▶ What the exercise asks: Below are some records. Retype exactly the lines from the one containing "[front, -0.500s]" through the one containing "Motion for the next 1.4", both included, skipping every picture.

▶ Exercise input:
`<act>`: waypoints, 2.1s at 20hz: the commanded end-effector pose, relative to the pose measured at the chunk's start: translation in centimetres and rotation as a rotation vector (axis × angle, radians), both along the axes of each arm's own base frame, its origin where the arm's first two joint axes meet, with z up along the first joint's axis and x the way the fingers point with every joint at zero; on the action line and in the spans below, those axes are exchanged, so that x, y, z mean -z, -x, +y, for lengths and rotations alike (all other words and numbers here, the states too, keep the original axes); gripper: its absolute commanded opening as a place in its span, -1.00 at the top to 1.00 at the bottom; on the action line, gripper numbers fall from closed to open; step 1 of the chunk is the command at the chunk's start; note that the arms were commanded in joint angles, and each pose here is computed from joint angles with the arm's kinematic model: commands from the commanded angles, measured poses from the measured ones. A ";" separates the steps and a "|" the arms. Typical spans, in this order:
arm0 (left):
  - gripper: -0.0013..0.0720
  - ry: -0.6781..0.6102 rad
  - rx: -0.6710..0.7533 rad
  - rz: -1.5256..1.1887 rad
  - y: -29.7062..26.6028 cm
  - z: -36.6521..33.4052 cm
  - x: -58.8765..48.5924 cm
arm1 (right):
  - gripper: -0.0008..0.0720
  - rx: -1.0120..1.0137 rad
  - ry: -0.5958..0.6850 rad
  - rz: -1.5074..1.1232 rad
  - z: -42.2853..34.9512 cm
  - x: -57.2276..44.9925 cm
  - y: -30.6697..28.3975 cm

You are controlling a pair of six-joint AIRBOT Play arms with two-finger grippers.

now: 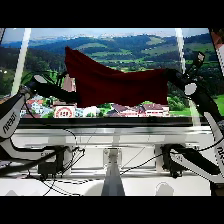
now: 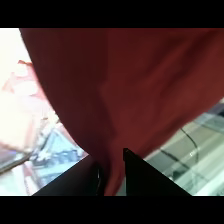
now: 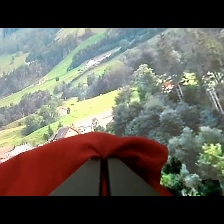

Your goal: Fold the clothes and pants, and hang the long-sleeved shirts on hangers.

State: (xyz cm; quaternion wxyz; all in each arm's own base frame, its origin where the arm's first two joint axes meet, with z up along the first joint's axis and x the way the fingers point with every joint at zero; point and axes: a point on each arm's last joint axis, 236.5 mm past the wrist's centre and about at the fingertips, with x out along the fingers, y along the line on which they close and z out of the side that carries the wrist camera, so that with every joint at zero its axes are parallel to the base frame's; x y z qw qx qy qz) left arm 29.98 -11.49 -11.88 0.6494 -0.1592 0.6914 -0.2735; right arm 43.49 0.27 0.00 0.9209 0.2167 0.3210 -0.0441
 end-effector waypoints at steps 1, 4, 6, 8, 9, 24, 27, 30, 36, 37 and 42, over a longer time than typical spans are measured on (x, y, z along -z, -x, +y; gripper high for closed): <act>0.88 0.018 0.021 0.026 0.8 -0.4 -0.4 | 0.94 -0.003 -0.001 0.003 0.1 0.0 0.0; 0.93 0.105 0.065 -0.026 0.4 -1.9 -1.7 | 0.94 -0.016 0.002 0.015 0.3 0.0 0.3; 0.93 0.250 0.115 -0.107 -0.8 -3.9 -5.0 | 0.94 -0.038 0.048 -0.004 0.0 -0.9 0.5; 0.94 0.436 0.209 -0.268 -2.5 -5.7 -10.5 | 0.94 -0.068 0.124 -0.037 -0.4 -2.3 0.6; 0.94 0.513 0.204 -0.344 -4.0 -6.1 -13.8 | 0.94 -0.088 0.161 -0.055 -0.5 -3.1 0.7; 0.93 0.255 0.291 -0.450 -4.9 -2.2 -16.9 | 0.06 -0.027 0.148 0.288 -7.1 2.1 7.4; 0.93 0.254 0.311 -0.454 -4.8 -3.6 -16.4 | 0.06 -0.084 0.130 0.411 -7.9 4.7 9.8; 0.93 0.259 0.325 -0.441 -4.7 -4.4 -15.9 | 0.06 -0.386 0.036 0.471 -2.5 6.8 11.5; 0.93 0.271 0.317 -0.410 -4.9 -4.5 -14.8 | 0.06 -0.427 -0.070 0.436 -0.5 8.8 10.0; 0.93 0.272 0.316 -0.406 -4.9 -4.5 -14.7 | 0.06 -0.448 -0.084 0.449 -0.1 9.3 10.3; 0.93 0.273 0.315 -0.400 -4.9 -4.5 -14.5 | 0.06 -0.442 -0.061 0.390 -0.4 9.5 8.7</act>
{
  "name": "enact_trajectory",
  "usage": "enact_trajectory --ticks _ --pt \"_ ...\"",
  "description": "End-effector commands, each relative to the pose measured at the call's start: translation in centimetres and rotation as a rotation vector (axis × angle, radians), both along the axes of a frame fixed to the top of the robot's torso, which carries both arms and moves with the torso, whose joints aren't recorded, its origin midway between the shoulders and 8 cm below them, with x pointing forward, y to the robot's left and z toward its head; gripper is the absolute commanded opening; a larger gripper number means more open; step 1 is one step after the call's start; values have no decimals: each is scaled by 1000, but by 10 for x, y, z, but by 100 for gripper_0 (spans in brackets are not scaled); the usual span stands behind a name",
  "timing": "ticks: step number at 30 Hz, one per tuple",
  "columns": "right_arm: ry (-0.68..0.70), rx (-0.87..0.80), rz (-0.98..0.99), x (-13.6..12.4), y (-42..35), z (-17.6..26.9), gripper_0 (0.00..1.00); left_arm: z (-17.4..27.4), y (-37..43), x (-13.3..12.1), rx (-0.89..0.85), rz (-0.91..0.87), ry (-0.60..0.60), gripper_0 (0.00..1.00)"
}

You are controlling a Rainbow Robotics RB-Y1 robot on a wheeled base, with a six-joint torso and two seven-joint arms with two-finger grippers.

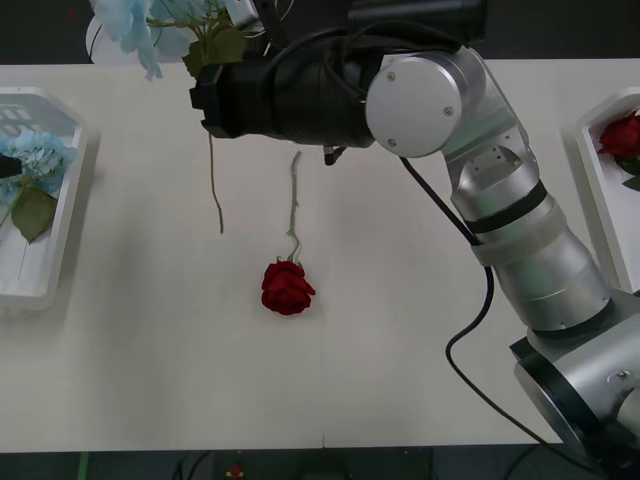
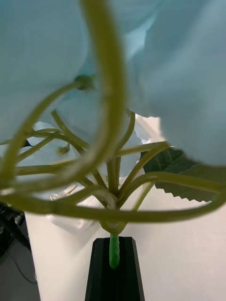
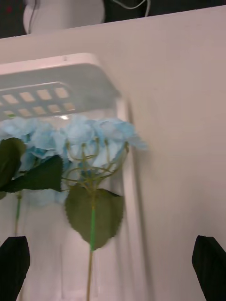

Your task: Put the red flowers into the right box and the blue flowers into the left box

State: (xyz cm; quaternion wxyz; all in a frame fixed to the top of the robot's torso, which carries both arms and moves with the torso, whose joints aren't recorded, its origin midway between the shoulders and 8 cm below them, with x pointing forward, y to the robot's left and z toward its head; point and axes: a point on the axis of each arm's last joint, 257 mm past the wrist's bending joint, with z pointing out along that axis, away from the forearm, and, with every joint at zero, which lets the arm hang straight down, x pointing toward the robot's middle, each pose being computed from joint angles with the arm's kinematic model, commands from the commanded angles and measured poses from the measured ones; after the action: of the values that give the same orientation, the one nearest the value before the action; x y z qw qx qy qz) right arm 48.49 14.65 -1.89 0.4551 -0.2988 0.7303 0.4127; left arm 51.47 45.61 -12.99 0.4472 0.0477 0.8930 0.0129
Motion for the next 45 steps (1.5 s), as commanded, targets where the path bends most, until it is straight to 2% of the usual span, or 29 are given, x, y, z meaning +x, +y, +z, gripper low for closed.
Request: enact_trajectory --ticks 1,2,7,12,16,22,26,31,41,42,43,44,45 --pt "-48 43 49 -14 39 39 0 8 -32 -10 -71 -141 -93 100" --pt "-45 44 50 -15 44 39 0 4 -49 -11 -135 -178 -115 100" --pt "-61 53 54 -17 56 36 0 -1 -73 -20 -232 -281 -209 100" --pt "-63 57 57 -19 61 35 0 15 -122 -41 -457 -451 -299 100" --pt "-61 56 58 -20 61 34 0 24 -161 -53 -520 -564 -377 100" --pt "-54 75 62 -23 66 35 0 24 -210 -63 -486 -674 -454 100" --pt "-42 88 64 -25 67 36 0 23 -250 -64 -540 -697 -479 100" --pt "-32 94 65 -25 67 37 0 28 -288 -53 -524 -685 -533 90" --pt "-26 98 66 -26 67 37 0 31 -328 -40 -515 -693 -562 90" --pt "-25 98 65 -26 67 37 0 29 -332 -39 -518 -693 -559 75" --pt "-25 98 65 -26 67 37 0 30 -336 -38 -519 -693 -562 45" --pt "-24 98 64 -26 67 36 0 31 -338 -38 -522 -694 -562 27" --pt "-26 98 66 -26 67 37 0 33 -341 -36 -532 -691 -565 0"
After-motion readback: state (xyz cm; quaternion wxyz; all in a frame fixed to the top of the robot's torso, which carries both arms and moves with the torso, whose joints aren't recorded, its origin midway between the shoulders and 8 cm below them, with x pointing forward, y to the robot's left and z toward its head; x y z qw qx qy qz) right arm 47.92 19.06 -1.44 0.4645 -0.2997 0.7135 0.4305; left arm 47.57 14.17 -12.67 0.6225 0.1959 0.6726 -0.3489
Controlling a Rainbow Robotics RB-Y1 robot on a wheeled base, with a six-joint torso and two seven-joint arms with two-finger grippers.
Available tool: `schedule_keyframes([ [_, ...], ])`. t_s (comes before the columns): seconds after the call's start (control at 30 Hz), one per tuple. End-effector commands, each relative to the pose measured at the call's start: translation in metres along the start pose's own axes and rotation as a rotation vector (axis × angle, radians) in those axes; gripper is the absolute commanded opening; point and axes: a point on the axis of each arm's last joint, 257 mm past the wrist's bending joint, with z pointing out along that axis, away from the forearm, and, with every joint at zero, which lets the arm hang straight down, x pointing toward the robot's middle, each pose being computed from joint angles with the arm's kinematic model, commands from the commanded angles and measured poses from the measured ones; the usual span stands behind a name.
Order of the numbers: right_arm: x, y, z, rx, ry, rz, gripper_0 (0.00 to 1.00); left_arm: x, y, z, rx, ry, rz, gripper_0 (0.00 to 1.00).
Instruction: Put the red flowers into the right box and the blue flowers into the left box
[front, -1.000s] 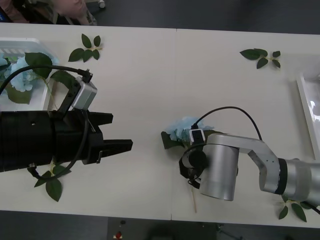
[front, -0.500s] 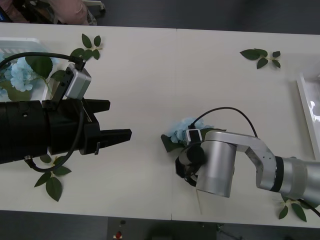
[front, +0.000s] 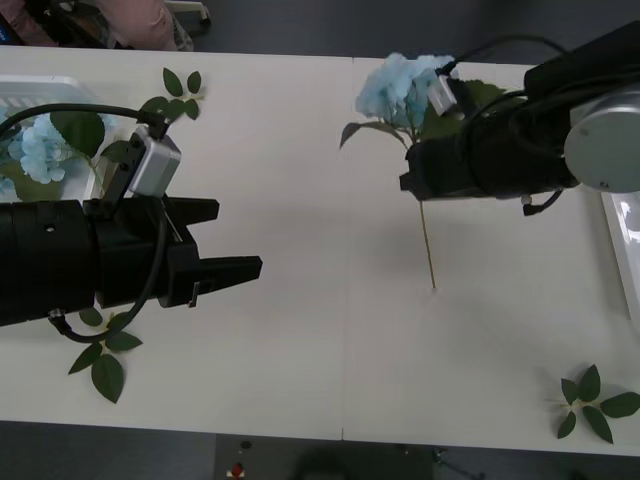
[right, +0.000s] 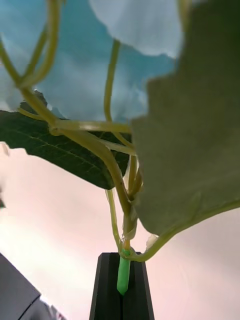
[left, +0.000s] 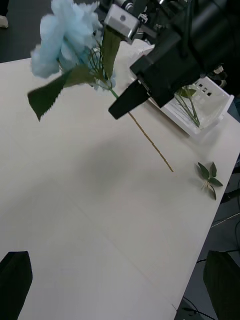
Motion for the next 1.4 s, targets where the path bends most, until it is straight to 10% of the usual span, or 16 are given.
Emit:
schedule_keyframes([
  [0.03,-0.035,0.052,0.000,-0.154,-0.090,-0.140,0.00,-0.014,0.002,0.000,0.001,-0.039,0.021,1.00],
  [0.37,-0.093,0.120,-0.024,-0.364,-0.301,-0.169,0.00,-0.015,0.017,0.017,0.105,-0.078,-0.332,1.00],
  [0.87,-0.102,0.161,-0.029,-0.486,-0.349,-0.124,0.00,-0.064,0.027,0.096,0.208,-0.154,-0.394,1.00],
  [0.97,-0.101,0.166,-0.026,-0.494,-0.349,-0.124,0.00,-0.066,0.027,0.109,0.213,-0.151,-0.397,0.00],
  [1.4,-0.103,0.167,-0.024,-0.495,-0.358,-0.108,0.00,-0.073,0.024,0.109,0.232,-0.153,-0.404,0.00],
])
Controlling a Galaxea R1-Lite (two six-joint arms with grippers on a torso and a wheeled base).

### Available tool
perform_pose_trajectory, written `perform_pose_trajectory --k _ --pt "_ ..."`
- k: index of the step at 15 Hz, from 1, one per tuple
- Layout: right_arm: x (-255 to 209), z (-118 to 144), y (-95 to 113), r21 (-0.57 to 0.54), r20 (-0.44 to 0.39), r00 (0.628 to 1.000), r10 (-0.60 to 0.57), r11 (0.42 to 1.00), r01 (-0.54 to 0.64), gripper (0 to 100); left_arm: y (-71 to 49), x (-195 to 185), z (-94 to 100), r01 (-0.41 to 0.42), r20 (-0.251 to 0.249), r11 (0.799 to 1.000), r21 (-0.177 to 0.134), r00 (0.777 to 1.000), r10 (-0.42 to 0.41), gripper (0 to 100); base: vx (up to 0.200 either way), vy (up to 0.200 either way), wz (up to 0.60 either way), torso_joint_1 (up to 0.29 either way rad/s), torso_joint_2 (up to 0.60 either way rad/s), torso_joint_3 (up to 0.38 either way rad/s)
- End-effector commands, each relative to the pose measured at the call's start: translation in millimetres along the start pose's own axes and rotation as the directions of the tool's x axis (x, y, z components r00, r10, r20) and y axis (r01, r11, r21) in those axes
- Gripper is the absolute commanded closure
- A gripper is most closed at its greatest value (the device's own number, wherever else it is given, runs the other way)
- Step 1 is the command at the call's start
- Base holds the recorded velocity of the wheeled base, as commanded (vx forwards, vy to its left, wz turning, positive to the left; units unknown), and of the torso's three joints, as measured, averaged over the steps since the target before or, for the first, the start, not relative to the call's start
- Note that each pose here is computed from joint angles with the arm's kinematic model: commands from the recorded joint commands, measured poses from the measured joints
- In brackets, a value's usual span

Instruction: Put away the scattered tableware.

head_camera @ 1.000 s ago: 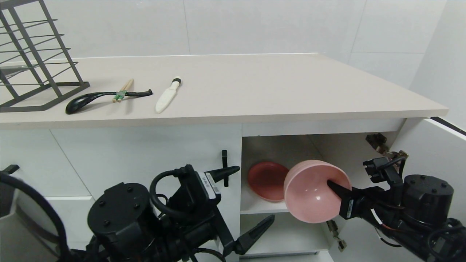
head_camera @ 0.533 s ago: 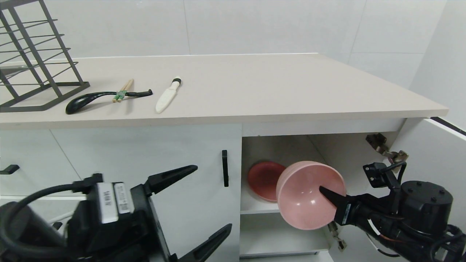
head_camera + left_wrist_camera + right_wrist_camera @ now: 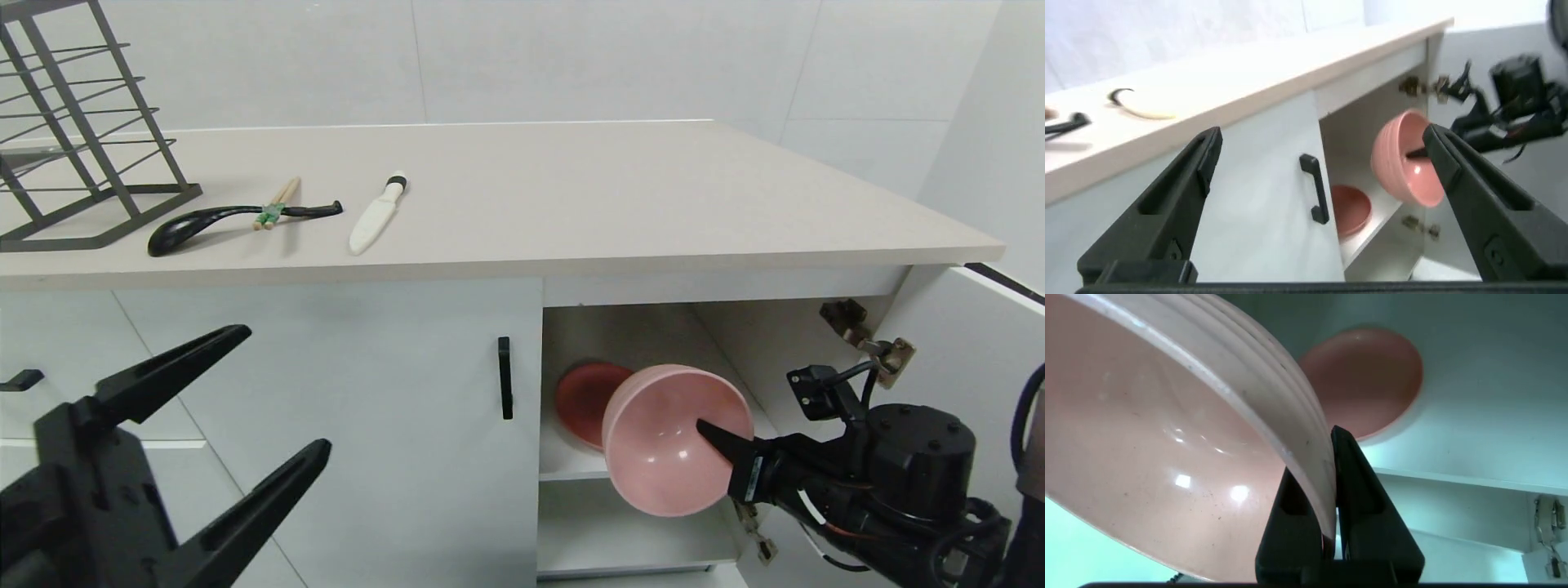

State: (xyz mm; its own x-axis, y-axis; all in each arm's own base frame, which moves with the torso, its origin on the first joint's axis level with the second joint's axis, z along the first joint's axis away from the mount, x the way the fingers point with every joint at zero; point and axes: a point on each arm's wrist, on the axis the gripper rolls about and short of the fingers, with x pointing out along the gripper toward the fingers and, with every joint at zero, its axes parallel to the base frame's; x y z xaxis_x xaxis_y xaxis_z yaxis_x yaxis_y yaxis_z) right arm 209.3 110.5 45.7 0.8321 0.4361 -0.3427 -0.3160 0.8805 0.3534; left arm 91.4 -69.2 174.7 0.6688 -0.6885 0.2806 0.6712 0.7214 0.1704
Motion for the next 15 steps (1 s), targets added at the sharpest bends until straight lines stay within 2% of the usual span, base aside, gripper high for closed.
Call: perform_pose_trajectory --k 1,3,4,6,7,8,9,10,11,13,15 --pt "17 -11 -6 0.002 -0.043 0.999 -0.025 1.0 0.025 100 2.9 -39 19.5 -0.104 0.076 0.994 0.018 0.992 0.103 0 0.0 0.0 0.0 0.0 0.0 0.0" --pt "30 -9 -5 0.006 -0.025 1.0 -0.016 1.0 0.016 100 4.4 -57 20.9 -0.205 0.064 0.978 0.044 0.977 0.202 0 0.0 0.0 0.0 0.0 0.0 0.0" --pt "34 -9 -5 0.006 -0.021 1.0 -0.014 1.0 0.014 100 4.4 -60 20.2 -0.228 0.054 0.973 0.047 0.973 0.225 0 0.0 0.0 0.0 0.0 0.0 0.0" --pt "49 -11 -6 0.006 -0.015 1.0 -0.012 1.0 0.012 100 3.3 -74 13.6 -0.327 -0.016 0.944 0.03 0.945 0.328 0 0.0 0.0 0.0 0.0 0.0 0.0" --pt "54 -15 -9 0.006 -0.027 0.999 -0.02 1.0 0.02 100 1.0 -82 9.7 -0.374 -0.049 0.927 0.033 0.926 0.375 0 0.0 0.0 0.0 0.0 0.0 0.0" --pt "55 -17 -9 0.006 -0.031 0.999 -0.022 1.0 0.022 100 -0.4 -85 8.7 -0.386 -0.056 0.922 0.034 0.92 0.387 0 0.0 0.0 0.0 0.0 0.0 0.0" --pt "60 -19 -11 0.007 -0.037 0.999 -0.027 1.0 0.027 100 -4.4 -93 7.1 -0.427 -0.078 0.903 0.04 0.9 0.429 0 0.0 0.0 0.0 0.0 0.0 0.0" --pt "67 -18 -11 0.007 -0.021 1.0 -0.021 1.0 0.021 100 -10.4 -103 0.4 -0.47 -0.122 0.882 0.018 0.875 0.469 0 0.0 0.0 0.0 0.0 0.0 0.0" --pt "71 -15 -11 0.008 -0.005 1.0 -0.017 1.0 0.017 100 -14.9 -110 -4.2 -0.498 -0.144 0.867 -0.015 0.859 0.491 0 0.0 0.0 0.0 0.0 0.0 0.0" --pt "79 -14 -11 0.009 0.01 1.0 -0.013 1.0 0.013 100 -21.3 -118 -8.7 -0.518 -0.15 0.849 -0.103 0.852 0.501 0 0.0 0.0 0.0 0.0 0.0 0.0" --pt "84 -16 -12 0.01 0.009 1.0 -0.013 1.0 0.013 100 -25.5 -123 -13.3 -0.526 -0.157 0.841 -0.129 0.848 0.506 0 0.0 0.0 0.0 0.0 0.0 0.0"
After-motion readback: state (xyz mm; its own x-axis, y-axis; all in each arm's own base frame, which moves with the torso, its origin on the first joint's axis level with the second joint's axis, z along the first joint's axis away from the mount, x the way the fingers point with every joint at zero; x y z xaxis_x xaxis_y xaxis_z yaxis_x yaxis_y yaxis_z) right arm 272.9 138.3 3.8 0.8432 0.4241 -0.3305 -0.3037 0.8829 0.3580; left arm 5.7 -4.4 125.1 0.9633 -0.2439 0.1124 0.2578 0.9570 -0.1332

▶ Answer to this problem:
[front, -0.500s] 
[front, +0.000s] 
[right, +0.000s] 
[left, +0.000s] 
Motion for the next 1.4 s, targets where the path bends most, until it is straight to 10% of the usual span, or 16 are given.

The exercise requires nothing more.